WMRA has been denied detailed ICE arrest records following a nearly nine-month battle over a Freedom of Information Act request. WMRA's Randi B. Hagi reports.
Last October, WMRA aired a report about the number of ICE arrests conducted within our broadcast region in the first three months of the second Trump administration – 139 people. Many more were arrested in the cities of North Chesterfield and Chantilly, where two ICE offices are located. We also shared information about the number and severity of those people's criminal convictions, or lack thereof.

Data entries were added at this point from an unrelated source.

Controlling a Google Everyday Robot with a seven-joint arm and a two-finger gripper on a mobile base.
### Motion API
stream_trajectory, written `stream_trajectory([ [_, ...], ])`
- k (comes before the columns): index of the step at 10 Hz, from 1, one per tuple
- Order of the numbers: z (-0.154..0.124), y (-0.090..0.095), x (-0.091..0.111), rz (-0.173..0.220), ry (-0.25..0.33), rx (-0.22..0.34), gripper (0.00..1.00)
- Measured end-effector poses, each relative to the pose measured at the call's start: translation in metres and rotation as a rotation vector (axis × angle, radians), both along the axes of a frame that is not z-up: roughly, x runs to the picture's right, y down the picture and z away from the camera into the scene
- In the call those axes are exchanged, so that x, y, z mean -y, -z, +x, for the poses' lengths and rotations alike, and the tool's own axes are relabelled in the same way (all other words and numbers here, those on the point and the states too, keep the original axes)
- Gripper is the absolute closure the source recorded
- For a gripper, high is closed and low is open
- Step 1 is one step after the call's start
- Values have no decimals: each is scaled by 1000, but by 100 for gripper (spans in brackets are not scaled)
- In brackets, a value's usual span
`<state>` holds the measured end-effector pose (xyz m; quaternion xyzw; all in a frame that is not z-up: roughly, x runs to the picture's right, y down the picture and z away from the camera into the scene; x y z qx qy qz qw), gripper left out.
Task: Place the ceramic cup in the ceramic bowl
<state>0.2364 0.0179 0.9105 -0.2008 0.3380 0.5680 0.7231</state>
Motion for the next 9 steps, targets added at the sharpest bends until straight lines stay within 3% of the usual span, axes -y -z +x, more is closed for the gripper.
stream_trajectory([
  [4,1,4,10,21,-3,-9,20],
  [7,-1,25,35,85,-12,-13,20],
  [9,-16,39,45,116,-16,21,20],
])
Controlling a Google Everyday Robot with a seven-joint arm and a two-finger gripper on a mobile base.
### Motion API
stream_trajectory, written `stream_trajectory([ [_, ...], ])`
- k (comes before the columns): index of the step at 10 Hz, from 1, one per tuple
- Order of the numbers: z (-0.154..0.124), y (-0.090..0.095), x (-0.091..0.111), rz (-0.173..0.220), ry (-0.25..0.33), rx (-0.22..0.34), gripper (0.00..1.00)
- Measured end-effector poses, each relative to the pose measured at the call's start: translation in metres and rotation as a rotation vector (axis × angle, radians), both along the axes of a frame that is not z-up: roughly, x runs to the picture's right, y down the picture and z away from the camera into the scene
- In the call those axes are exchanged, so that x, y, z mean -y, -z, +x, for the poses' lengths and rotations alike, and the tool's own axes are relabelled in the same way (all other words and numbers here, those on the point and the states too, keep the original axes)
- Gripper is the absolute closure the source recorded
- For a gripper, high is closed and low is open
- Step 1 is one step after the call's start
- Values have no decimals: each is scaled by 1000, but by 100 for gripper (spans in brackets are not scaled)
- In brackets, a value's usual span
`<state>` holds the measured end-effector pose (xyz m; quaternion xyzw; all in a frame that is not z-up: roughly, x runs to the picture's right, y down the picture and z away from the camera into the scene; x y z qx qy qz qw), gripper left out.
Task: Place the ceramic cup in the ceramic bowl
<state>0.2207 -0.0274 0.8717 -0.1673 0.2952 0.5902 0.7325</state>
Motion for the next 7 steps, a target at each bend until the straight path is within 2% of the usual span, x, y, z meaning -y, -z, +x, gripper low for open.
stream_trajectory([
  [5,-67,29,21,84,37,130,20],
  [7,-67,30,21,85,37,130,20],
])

We got that information as the result of a FOIA request submitted last March, in an extensive spreadsheet called "Enforcement and Removal Operation Administrative Arrest Requested Statistics." By the time we got those records, the information was already six months old, so we immediately submitted a new FOIA request for the same spreadsheet with those same data points through October 1, 2025, or the end of the fiscal year.
After several emails back and forth, our request was ultimately denied in May, as the ICE FOIA office claimed "these documents are on the ICE website."
We immediately appealed this decision, because neither this spreadsheet nor these data points are on the website. The data shown on their website are only current to December 31, 2024 – the end of the presidency of Joe Biden. There is no spreadsheet with the title we requested. Nowhere on the page's dashboards or linked material are there the details contained within the spreadsheet we requested, including the city where the arrest took place and the criminal convictions of each arrestee.
We appealed the agency's FOIA decision, and the appeal was denied on June 25. Their response claimed that their decision to refer us to the website "was adequate in all respects."
They go on to say that FOIA "'imposes no duty on the agency to create records,' and 'an agency is not required by FOIA to create a document that does not exist in order to satisfy a request.'"
We reached out to the Reporters Committee for the Freedom of the Press to get their take on this. Rachel Seller, a legal fellow for the organization, wrote back, "unfortunately, I'm not sure it's possible to draw any real conclusions from their response. ICE may not maintain the spreadsheet anymore, but if that's the case, I don't know why they didn't just say that instead of insisting that the website has the data."